I didn't watch Obama on Letterman--past my bedtime, but the first clip out this morning deepens my respect and affection for the First Guest. When Dave asked him about the hostility at town halls and Jimmy Carter's suggestion that racism is in play, Obama handled it deftly, saying he was black before the election, so that the people knowingly chose a black person. This along with a subsequent comment about politicians know that people will attack him show how self-possessed this guy is. I know I am not that even-tempered (duh!), so I have got to admire Obama in these circumstances.
On a similar note, Obama now faces criticism from the Coalition for a Realistic Foreign Policy, a bunch of scholars who want a serious re-evaluation of the Afghanistan strategy. Which is funny because this is what Obama is doing--not jumping in without thinking, but taking Gen. McChrystal's recommendations seriously. This coalition is building on a previous effort--Security Scholars for a Sensible Foreign Policy, which published an open letter signed in 2004 by much of the academic community who study security (and profs who don't study that stuff too), suggesting that the Bush team was out of whack precisely because it did not do the due diligence that is the hallmark of Obama. I signed the earlier letter, but only heard about the subsequent one after the fact. And that is fine, since despite misgivings and doubt registered here about Afghanistan, I think Obama does not need our pre-emptive criticism on this one. He has not made a decision yet because he is evaluating all of the bad options he faces.

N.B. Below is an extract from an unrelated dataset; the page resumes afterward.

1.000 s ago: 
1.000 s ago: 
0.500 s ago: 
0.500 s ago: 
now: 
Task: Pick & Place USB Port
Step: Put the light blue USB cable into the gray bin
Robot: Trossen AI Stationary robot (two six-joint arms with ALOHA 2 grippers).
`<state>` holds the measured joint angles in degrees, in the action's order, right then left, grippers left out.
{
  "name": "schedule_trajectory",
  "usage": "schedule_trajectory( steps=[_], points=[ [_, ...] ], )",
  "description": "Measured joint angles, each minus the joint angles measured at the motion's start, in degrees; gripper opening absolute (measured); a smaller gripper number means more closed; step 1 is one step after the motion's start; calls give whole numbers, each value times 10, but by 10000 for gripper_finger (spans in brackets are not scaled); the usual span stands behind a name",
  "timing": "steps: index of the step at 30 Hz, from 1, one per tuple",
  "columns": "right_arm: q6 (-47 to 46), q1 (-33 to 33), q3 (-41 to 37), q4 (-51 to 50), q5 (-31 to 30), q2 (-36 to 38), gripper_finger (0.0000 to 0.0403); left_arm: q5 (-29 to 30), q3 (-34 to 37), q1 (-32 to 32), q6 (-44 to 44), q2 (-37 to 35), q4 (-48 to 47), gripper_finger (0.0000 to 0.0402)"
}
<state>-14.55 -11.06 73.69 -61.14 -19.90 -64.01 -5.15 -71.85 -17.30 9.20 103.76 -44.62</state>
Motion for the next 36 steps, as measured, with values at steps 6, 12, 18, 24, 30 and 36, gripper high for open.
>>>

The problem as I have blogged about the past month is the absent of good choices. The frustrating thing about the leaks about the review is that they all focus on numbers of troops and not on the supposedly new strategy. That is really the key for whether the additional troops make sense, despite the politics being all about the troop levels. What is McChrystal's plan to save the show in one year? Especially since there is always a delay in the troops getting there and then having an impact? If the idea is to essentially replace the NATO troops so that unity of command is provided and that is necessary for success, then, ok, that makes some sense.
Before rushing to judgment, I want to see more details on the strategy.